## AIM OF THE TASK
Return all of the data exactly, omitting any images.

## EXERCISE DATA
=====

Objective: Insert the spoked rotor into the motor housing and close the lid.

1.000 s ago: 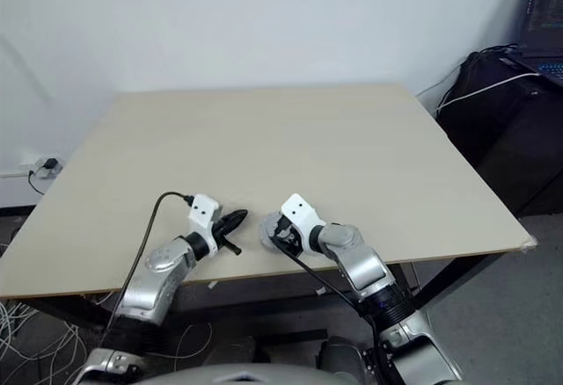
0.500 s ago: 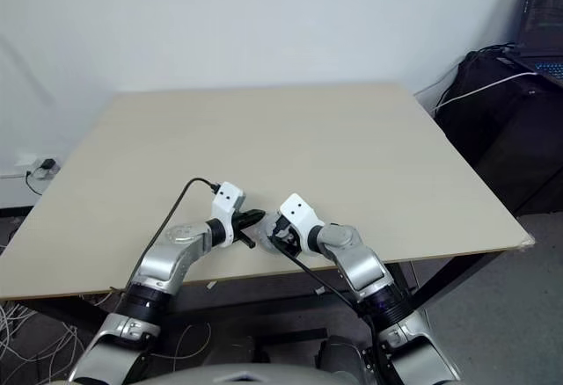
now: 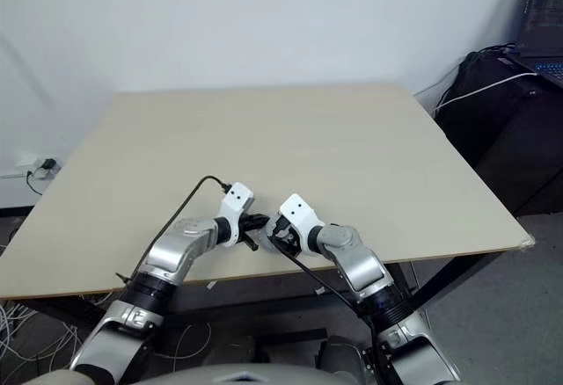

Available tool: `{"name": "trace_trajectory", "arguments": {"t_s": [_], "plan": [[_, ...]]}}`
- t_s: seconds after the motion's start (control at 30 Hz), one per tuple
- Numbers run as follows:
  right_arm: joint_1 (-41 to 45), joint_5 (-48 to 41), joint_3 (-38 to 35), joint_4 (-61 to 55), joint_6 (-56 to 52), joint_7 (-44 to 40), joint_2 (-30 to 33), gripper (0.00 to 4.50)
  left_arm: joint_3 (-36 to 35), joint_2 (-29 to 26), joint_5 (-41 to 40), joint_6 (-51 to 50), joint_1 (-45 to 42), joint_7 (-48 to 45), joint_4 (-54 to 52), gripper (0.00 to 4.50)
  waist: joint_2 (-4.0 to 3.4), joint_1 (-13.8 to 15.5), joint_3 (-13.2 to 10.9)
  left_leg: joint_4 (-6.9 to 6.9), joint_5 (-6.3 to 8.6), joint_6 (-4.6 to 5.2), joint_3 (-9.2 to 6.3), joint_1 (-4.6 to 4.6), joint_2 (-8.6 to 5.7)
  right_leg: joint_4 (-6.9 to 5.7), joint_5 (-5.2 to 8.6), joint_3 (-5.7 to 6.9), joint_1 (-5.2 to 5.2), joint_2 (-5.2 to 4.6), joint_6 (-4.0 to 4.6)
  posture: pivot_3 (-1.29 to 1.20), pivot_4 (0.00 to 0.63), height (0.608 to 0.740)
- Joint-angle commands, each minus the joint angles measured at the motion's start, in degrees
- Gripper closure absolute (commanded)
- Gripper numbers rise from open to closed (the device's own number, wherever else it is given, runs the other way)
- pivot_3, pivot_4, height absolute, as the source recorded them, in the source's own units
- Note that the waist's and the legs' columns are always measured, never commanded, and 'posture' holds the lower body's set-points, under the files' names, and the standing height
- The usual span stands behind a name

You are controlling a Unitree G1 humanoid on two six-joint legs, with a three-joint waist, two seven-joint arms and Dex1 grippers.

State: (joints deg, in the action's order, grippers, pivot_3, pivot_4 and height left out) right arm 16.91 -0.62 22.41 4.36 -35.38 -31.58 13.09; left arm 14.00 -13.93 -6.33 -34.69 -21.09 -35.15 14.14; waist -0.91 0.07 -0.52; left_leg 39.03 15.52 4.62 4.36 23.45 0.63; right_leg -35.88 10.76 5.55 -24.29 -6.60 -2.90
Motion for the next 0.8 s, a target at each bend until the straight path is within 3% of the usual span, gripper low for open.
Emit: {"name": "trace_trajectory", "arguments": {"t_s": [0.03,0.27,0.4,0.8], "plan": [[-1.29,2.73,0.9,3.71,-2.87,2.17,1.03,1.29,2.14,-0.82,0.37,-2.63,0.0,-2.21,-0.94,4.5,-0.03,0.0,0.02,0.0,0.0,0.0,-0.01,0.0,0.0,0.0,0.0,0.0,0.0,-0.01,0.0,0.0,0.0,0.74],[-1.31,2.02,0.75,2.83,-1.85,1.37,1.14,1.29,2.77,-1.01,0.11,-4.28,0.61,-3.9,-2.61,4.5,-0.03,0.01,0.03,-0.02,0.01,-0.02,-0.06,0.0,0.0,0.03,0.0,0.0,0.0,-0.01,0.0,0.0,0.0,0.74],[-1.29,1.17,0.21,2.23,-1.7,0.52,1.1,0.03,2.82,-0.92,0.22,-4.3,0.77,-3.92,-2.59,4.5,-0.02,0.05,0.02,-0.02,0.01,-0.02,-0.05,0.02,-0.01,0.05,0.0,0.0,-0.01,-0.03,0.0,0.0,0.0,0.74],[-2.4,-0.93,-0.09,-1.12,-2.33,-2.09,0.85,0.03,2.66,-0.52,-0.09,-4.04,1.61,-4.03,-2.58,4.5,0.02,0.5,-0.02,-0.07,0.07,-0.08,-0.06,0.08,-0.02,0.19,0.02,0.01,-0.04,0.01,0.03,0.0,0.0,0.74]]}}
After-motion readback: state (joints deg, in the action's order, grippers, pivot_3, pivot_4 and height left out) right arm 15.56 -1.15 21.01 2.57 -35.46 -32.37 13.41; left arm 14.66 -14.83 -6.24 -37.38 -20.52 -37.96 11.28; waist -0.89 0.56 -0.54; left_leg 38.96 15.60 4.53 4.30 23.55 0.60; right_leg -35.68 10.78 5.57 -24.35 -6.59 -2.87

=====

## TASK SOLUTION
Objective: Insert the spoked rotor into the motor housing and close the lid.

1.000 s ago: 
0.500 s ago: 
now: 

Available tool: `{"name": "trace_trajectory", "arguments": {"t_s": [_], "plan": [[_, ...]]}}`
- t_s: seconds after the motion's start (control at 30 Hz), one per tuple
- Numbers run as follows:
  right_arm: joint_1 (-41 to 45), joint_5 (-48 to 41), joint_3 (-38 to 35), joint_4 (-61 to 55), joint_6 (-56 to 52), joint_7 (-44 to 40), joint_2 (-30 to 33), gripper (0.00 to 4.50)
  left_arm: joint_3 (-36 to 35), joint_2 (-29 to 26), joint_5 (-41 to 40), joint_6 (-51 to 50), joint_1 (-45 to 42), joint_7 (-48 to 45), joint_4 (-54 to 52), gripper (0.00 to 4.50)
  waist: joint_2 (-4.0 to 3.4), joint_1 (-13.8 to 15.5), joint_3 (-13.2 to 10.9)
  left_leg: joint_4 (-6.9 to 6.9), joint_5 (-6.3 to 8.6), joint_6 (-4.6 to 5.2), joint_3 (-9.2 to 6.3), joint_1 (-4.6 to 4.6), joint_2 (-8.6 to 5.7)
  right_leg: joint_4 (-6.9 to 5.7), joint_5 (-5.2 to 8.6), joint_3 (-5.7 to 6.9), joint_1 (-5.2 to 5.2), joint_2 (-5.2 to 4.6), joint_6 (-4.0 to 4.6)
  posture: pivot_3 (-1.29 to 1.20), pivot_4 (0.00 to 0.63), height (0.608 to 0.740)
- Joint-angle commands, each minus the joint angles measured at the motion's start, in degrees
- Gripper closure absolute (commanded)
- Gripper numbers rise from open to closed (the device's own number, wherever else it is given, runs the other way)
- pivot_3, pivot_4, height absolute, as the source recorded them, in the source's own units
- Note that the waist's and the legs' columns are always measured, never commanded, and 'posture' holds the lower body's set-points, under the files' names, and the standing height
- The usual span stands behind a name

You are controlling a Unitree G1 humanoid on two six-joint legs, with a three-joint waist, two seven-joint arms and Dex1 grippers.

State: (joints deg, in the action's order, grippers, pivot_3, pivot_4 and height left out) right arm 16.91 -0.62 22.41 4.36 -35.38 -31.58 13.09; left arm 14.00 -13.93 -6.33 -34.69 -21.09 -35.15 14.14; waist -0.91 0.07 -0.52; left_leg 39.03 15.52 4.62 4.36 23.45 0.63; right_leg -35.88 10.76 5.55 -24.29 -6.60 -2.90
Motion for the next 0.8 s, a target at each bend until the straight path is within 3% of the usual span, gripper low for open.
Emit: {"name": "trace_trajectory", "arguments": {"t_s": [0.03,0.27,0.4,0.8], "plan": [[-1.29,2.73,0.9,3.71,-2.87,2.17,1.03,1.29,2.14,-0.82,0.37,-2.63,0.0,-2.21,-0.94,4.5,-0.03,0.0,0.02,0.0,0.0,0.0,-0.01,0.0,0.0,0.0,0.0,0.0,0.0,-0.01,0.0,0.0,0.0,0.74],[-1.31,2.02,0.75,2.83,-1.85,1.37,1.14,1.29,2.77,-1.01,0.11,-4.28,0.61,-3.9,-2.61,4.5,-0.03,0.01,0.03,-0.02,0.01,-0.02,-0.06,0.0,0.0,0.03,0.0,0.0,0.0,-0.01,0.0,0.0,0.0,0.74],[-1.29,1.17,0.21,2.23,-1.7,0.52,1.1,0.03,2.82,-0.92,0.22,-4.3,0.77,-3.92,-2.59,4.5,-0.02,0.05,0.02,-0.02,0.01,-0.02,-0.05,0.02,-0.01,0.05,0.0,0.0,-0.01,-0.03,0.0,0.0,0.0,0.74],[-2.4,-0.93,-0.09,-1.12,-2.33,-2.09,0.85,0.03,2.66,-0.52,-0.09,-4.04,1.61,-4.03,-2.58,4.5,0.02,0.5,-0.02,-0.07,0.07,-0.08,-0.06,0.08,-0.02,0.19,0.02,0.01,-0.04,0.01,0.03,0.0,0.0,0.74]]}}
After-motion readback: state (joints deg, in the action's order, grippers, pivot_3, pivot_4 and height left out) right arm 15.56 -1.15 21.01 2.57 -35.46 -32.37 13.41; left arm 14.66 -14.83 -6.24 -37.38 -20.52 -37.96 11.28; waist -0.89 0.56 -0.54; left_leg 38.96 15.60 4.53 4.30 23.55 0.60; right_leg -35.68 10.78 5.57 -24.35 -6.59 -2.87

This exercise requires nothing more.